J'ai été mandaté pour tourner 2 clips: un de musique que je ne saurai qualifier, peut être RnB de nos jours et un de Rap: j'ai écouté les musiques, j'ai pas tenu pour le rap plus de 8 secondes: la cliente (fille d'amis et petite célébrité à The Voice) m'envoie des exemples de clips à chier de chez à chier qui récoltent 11 millions de vues !!!!
Bon; je relève le défi, je suis vraiment capable de faire mieux que ça.
MAIS:
-impossible d'avoir une réunion de préparation, impossible d'aller voir le lieu de tournage avant, impossible de joindre la cliente la veille (trop de messages dans son téléphone)
Je me pointe quand même à l'heure dite, à Aix-en-Pce: impossible d'entrer dans la ville en auto: donc garé à deux kilomètres et transport du matos sur la couenne !!! Ça commence bien, plus 3 étages.
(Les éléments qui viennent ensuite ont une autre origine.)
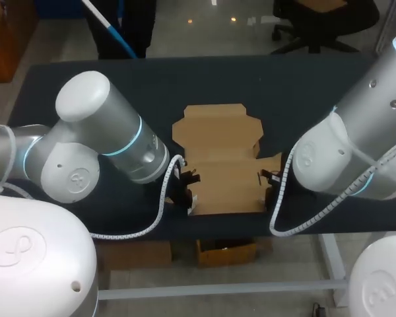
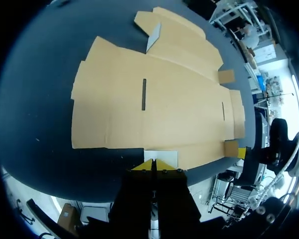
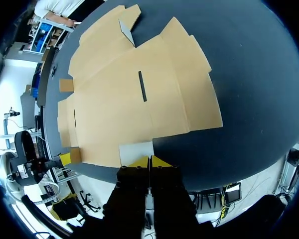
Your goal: Assemble the packaging by folding the flat box into shape, placing the metal phone stand inside, and closing the box properly
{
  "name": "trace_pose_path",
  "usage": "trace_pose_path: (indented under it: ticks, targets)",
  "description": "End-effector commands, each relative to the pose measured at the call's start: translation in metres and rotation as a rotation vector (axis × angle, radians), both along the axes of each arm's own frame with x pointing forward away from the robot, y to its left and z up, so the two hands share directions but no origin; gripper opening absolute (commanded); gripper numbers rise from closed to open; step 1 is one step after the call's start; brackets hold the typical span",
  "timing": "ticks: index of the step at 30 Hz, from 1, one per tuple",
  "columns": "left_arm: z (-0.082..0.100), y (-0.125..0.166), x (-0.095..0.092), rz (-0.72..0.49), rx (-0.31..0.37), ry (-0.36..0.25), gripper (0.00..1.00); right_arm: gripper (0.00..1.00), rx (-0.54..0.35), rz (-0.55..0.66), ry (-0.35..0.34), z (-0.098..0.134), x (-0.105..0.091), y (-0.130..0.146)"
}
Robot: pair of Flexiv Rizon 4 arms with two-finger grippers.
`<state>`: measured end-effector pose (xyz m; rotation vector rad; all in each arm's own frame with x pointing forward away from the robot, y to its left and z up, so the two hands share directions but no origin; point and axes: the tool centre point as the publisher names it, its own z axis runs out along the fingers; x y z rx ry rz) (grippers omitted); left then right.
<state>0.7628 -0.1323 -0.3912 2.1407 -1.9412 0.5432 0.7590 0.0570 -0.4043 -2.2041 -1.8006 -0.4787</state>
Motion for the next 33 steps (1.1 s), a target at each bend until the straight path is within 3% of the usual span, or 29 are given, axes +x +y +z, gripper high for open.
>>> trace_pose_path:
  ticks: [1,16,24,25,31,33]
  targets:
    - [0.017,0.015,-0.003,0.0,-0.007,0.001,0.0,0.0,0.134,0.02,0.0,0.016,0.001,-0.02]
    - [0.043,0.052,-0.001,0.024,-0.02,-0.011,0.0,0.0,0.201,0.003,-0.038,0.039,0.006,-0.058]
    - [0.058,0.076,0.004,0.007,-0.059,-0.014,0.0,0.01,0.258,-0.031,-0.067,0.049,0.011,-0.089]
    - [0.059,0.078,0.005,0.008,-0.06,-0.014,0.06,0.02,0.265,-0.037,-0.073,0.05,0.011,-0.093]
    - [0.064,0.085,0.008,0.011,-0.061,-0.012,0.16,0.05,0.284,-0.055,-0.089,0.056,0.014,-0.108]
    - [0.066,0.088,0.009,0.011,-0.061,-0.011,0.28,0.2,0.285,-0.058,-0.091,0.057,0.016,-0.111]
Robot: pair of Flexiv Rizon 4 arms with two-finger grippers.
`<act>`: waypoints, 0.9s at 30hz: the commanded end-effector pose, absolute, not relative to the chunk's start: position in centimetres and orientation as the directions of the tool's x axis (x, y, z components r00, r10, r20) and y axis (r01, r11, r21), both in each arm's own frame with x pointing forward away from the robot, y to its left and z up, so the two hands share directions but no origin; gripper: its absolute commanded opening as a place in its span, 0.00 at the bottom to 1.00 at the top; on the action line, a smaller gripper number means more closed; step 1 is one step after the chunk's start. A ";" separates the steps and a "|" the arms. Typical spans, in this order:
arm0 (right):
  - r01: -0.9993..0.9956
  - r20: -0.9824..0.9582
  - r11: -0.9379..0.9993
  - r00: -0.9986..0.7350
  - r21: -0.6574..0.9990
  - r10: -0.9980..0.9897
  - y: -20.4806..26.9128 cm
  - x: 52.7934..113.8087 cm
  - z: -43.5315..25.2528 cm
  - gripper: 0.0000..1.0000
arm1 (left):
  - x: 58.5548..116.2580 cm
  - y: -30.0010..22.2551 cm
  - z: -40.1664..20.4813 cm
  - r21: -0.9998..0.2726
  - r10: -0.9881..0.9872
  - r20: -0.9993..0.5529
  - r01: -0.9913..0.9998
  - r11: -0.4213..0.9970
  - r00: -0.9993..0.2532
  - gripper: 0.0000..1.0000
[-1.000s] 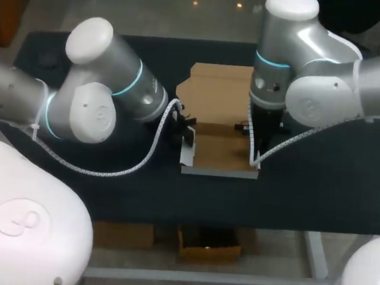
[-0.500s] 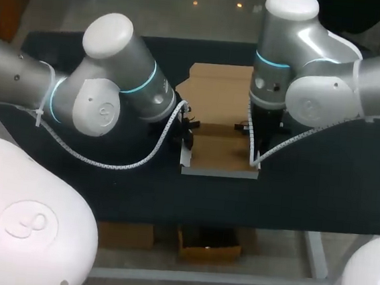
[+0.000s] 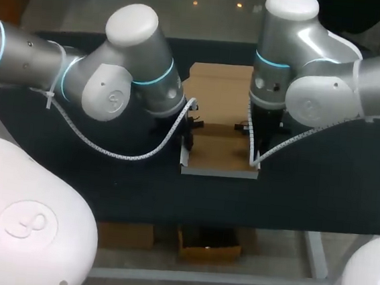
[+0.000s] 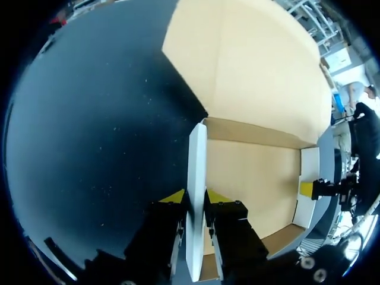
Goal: Assemble the packaging by folding the flat box into shape, placing the metal phone stand inside, and closing the box properly
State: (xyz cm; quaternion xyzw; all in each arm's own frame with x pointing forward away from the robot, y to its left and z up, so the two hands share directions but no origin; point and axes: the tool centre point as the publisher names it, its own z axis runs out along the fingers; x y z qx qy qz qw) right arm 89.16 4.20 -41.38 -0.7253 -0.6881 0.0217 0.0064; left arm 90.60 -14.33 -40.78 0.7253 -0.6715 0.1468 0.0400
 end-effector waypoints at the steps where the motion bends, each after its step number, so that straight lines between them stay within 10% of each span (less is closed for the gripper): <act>1: 0.998 -0.024 -0.053 0.052 -0.041 0.998 4.2 89.2 -41.3 0.00 | 90.9 -14.7 -41.1 -0.138 -0.995 0.004 -0.986 -0.098 0.098 0.19; 27: 0.998 -0.024 -0.053 0.052 -0.041 0.998 4.2 89.2 -41.3 0.00 | 90.9 -13.7 -42.1 -0.090 -0.989 -0.015 -0.986 -0.142 0.144 0.07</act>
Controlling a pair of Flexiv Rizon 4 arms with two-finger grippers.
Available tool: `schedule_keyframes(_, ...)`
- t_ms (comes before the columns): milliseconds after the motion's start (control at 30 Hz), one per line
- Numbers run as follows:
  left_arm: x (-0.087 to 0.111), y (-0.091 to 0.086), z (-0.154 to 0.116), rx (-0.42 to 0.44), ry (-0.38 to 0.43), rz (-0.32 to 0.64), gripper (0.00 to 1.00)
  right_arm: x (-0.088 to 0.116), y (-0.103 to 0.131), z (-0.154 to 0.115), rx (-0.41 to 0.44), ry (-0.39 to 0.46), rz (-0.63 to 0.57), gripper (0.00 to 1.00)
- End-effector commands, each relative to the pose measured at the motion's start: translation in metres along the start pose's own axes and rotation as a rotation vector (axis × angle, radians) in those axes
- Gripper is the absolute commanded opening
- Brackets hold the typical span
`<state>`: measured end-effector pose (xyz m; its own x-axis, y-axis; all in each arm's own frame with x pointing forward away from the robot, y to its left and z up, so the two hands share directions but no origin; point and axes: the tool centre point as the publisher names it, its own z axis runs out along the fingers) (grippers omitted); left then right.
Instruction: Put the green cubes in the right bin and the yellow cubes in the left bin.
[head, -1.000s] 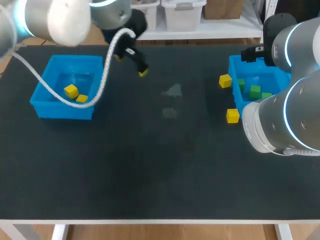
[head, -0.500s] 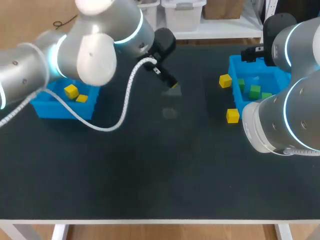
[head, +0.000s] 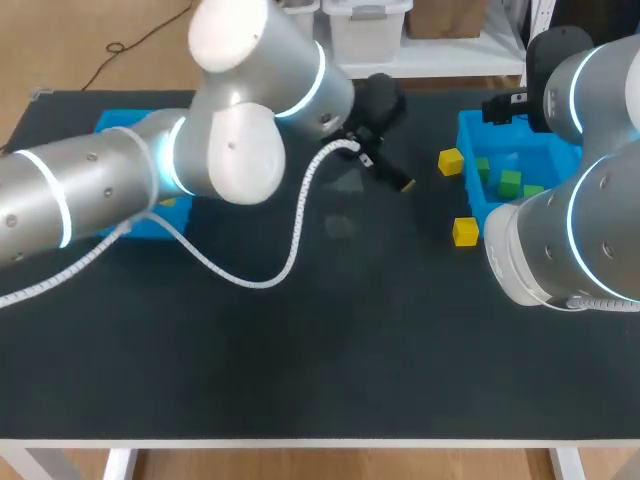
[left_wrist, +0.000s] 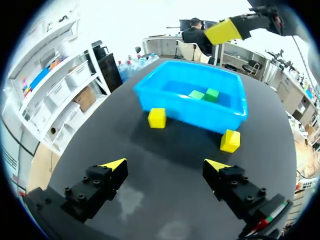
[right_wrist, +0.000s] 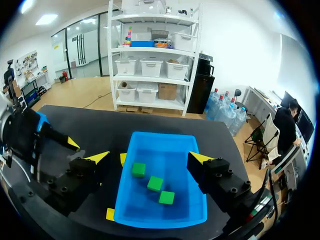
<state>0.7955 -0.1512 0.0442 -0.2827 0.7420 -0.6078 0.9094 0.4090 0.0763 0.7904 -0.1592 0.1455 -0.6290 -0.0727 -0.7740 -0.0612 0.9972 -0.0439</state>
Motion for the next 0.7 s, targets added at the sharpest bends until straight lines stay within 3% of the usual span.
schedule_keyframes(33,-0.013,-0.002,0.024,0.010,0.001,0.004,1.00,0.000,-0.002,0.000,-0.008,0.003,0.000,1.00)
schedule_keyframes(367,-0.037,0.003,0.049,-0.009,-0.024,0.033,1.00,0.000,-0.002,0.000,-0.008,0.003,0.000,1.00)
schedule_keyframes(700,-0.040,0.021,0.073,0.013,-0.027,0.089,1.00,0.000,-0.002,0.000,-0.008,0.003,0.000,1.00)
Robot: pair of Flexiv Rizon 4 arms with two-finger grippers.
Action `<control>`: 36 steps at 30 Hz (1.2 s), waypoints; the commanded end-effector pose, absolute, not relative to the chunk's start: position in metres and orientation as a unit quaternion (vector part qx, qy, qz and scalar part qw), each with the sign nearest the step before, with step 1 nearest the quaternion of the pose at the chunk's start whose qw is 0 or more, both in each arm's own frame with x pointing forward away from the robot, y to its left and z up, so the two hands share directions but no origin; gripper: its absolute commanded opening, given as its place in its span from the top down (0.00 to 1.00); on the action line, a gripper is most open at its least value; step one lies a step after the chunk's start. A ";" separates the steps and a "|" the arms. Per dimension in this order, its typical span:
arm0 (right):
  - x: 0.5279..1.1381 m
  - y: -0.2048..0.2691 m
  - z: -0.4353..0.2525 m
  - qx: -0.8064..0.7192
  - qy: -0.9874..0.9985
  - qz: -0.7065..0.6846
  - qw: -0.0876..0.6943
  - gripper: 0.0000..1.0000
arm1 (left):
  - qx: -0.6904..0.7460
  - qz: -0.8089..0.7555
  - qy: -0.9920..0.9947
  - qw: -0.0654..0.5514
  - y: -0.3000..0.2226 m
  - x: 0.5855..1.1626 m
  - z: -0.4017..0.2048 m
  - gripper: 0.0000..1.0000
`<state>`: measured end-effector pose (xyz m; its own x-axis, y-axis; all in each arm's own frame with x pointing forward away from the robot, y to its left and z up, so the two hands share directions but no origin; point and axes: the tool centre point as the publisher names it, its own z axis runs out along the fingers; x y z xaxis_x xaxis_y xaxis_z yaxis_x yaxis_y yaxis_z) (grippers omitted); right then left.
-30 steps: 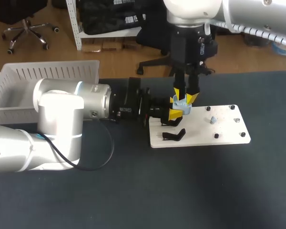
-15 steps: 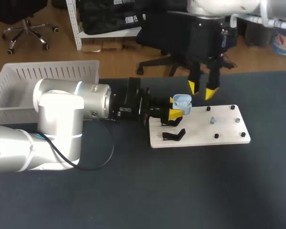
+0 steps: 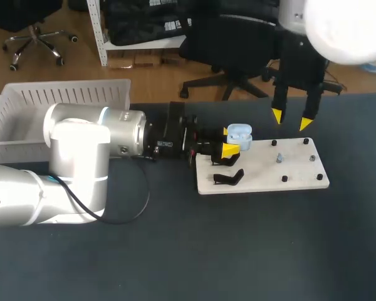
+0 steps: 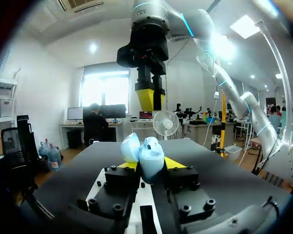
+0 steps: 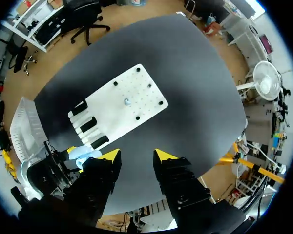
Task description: Pick up each earbud case from the left stands, insert the matching earbuds, close the lid, and place the case in the box.
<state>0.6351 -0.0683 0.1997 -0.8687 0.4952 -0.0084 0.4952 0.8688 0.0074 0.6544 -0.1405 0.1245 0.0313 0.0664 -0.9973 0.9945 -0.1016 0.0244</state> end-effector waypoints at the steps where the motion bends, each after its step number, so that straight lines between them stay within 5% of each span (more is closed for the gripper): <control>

Découverte des lieux et des "gens": lieu sympa et clair mais les "gens"....des branleurs jet-set, champagne à 9h du mat !!! Herbe fumée de partout...Ô misère.
J'argumente avec ma petite cliente, tu veux quoi, on fait où, voilà ce que je te propose, OK qu'elle me dit. Seul, je prépare le plateau pendant que la maison résonne de "muzak à gerber" ça glousse, ça picole....courage Hulot !
Tournage: chaque plan que je tourne, je montre ce que j'ai fait, c'est validé d'un "Wouha c'est super, quelle image !!!!" à chaque plan tourné, -un peu mon n'veu, je suis le meilleur quand même !-
Arrive un grand flandrin, branleur en chef, casquette et mauvais genre qu'il se donne: je capte illico qu'il va me casser les couilles: c'est le "producteur" (en clair, c'est lui qui va me payer) et aussi le petit copain de la fille; il me demande si j'ai déjà tourné...

Pause à 15H, commande pour 200 euros de sushis et on continue: le flandrin a une idée: "et si tu te mettais nue dans la baignoire ?" il m'impose ce plan fixe, ok je cadre j'éclaire et shoote le plan, c'est "cadeau de la maison, ça me fait plaisir" (tu parles Charles, c'est juste pour me l’amadouer, entre temps il est reparti se coucher !)
Bon, bref, je vous la fait courte, je fabrique au passage un plan sublime en contre-champ lumière avec découpe du visage, les filles en sont baba.
Le lendemain j'exporte, je cale son/image et je fais un premier montage "statique" sans effet Ken Burns (travelling numérique dans l'image très à la mode) que je compte appliquer le jour d'après et, impatient de montrer à la petite nana, je lui envoie le "clip" (wetranfer, 5h d'attente, attente qu'elle charge, attente du retour, angoisse du créateur) et là, un sms:
"Merci pour ton professionnalisme, mais c'est pas du tout l'image de moi que je veux montrer. Tu peux m'envoyer le plan "baignoire"?"
Blessé, touché, humilié, j'envoie aussi ce plan fixe "baignoire" et depuis...j'attends mes sous !

Comme je n'ai pas été payé pour ce très beau travail, je reste donc propriétaire des images, j'échappe au clip de rap (Deo gratias) et rien ne m'empêche de faire pression en menaçant de les diffuser jusqu'à ce que je sois payé ?
Je compte aussi envoyer le clip à ses parents, des amis, inquiets de la main-mise par le flandrin sur leur fille, le flandrin est issu d'une très grosse fortune aixoise mais se donne des airs de racaille, aux parents donc, pour "info" et pour archive, car, dans 25 ans, tout le monde sera très content de se revoir si jeune et si bien filmé !
On tue la culture et cette expérience (j'ai tiqué dès le départ, sentant l'embrouille mais bon, fille d'amis...) m'apprend que je sais désormais dire NON au rap. Allez vous faire enculer avec votre propre merde. Je boude.